Rasmus Eggen Vinge

Personal information
- Date of birth: 28 January 2001 (age 25)
- Position: Winger

Team information
- Current team: KFUM
- Number: 18

Youth career
- –2014: Oppsal
- 2015–2020: Nordstrand

Senior career*
- Years: Team / Apps / (Gls)
- 2019–2021: Nordstrand / 14 / (4)
- 2022–2023: Kjelsås / 35 / (7)
- 2023–2025: Stabæk / 67 / (10)
- 2026–: KFUM / 12 / (3)

= Rasmus Eggen Vinge =

Norwegian footballer (born 2001)

Rasmus Eggen Vinge (born 28 January 2001) is a Norwegian footballer who plays as a winger for KFUM.

==Career==
Vinge played youth football for Oppsal IF. In 2015 he moved on to Nordstrand, where he made his 3. divisjon debut in 2019. As the 2020 season was cancelled altogether, he did not become a regular until 2021, and then went on to Kjelsås in the 2. divisjon.

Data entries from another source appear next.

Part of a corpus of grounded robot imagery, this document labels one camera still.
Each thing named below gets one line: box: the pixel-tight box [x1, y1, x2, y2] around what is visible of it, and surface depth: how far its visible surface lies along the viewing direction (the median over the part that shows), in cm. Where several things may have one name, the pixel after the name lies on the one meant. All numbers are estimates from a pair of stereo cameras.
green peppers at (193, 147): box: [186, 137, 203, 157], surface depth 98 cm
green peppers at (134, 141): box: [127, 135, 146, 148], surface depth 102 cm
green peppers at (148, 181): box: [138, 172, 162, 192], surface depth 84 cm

Vinge made a breakthrough at Kjelsås during the 2023 Norwegian Football Cup, where he scored against Stabæk to eliminate the first-tier team. He scored again in the round of 16 where Kjelsås knocked out second-tier team KFUM. In the quarter-final Vinge scored the first goal in a 2–1 victory over Raufoss, securing an unprecedented cup semi-final. Vinge would not play that semi-final, as he joined Stabæk on the starting day of the transfer window, 1 August 2023.

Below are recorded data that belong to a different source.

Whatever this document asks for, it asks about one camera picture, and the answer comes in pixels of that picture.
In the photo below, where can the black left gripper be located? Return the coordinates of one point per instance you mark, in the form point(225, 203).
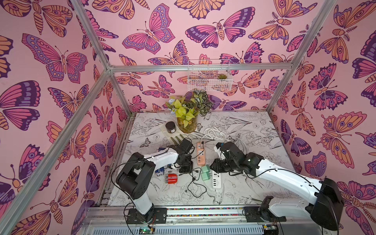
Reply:
point(190, 169)

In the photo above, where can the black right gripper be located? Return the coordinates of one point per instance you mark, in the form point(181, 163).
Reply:
point(217, 166)

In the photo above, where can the pink power strip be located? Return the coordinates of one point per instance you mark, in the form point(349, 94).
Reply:
point(201, 160)

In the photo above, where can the green power adapter cube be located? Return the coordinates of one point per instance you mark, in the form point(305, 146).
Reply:
point(205, 169)

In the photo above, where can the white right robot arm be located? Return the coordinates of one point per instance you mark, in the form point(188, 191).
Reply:
point(319, 200)

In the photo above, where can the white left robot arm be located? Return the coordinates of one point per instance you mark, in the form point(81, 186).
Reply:
point(135, 176)

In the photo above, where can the white power strip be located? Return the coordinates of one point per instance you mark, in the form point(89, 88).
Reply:
point(216, 180)

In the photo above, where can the small black jar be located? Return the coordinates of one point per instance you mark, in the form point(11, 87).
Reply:
point(170, 127)

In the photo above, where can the potted green artificial plant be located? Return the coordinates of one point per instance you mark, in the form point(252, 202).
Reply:
point(187, 108)

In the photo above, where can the small plant in basket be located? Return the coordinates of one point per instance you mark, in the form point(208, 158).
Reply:
point(222, 76)

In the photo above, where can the white wire wall basket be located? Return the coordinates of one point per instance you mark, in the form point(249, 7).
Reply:
point(203, 77)

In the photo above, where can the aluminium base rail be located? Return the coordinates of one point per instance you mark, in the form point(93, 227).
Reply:
point(195, 220)

Vinge made his Eliteserien debut in August against Viking, and scored his first goal in October against Sarpsborg 08. A few months after joining Stabæk, Vinge was included in CIES Football Observatory's list over most successful dribbles per game in the European top leagues, where Vinge had a score of 6.4. TV 2 pundit Simen Stamsø Møller stated that Vinge handled the new league "surprisingly well".

==Personal life==
Before he became professional with Stabæk, Vinge studied physiotherapy for three years.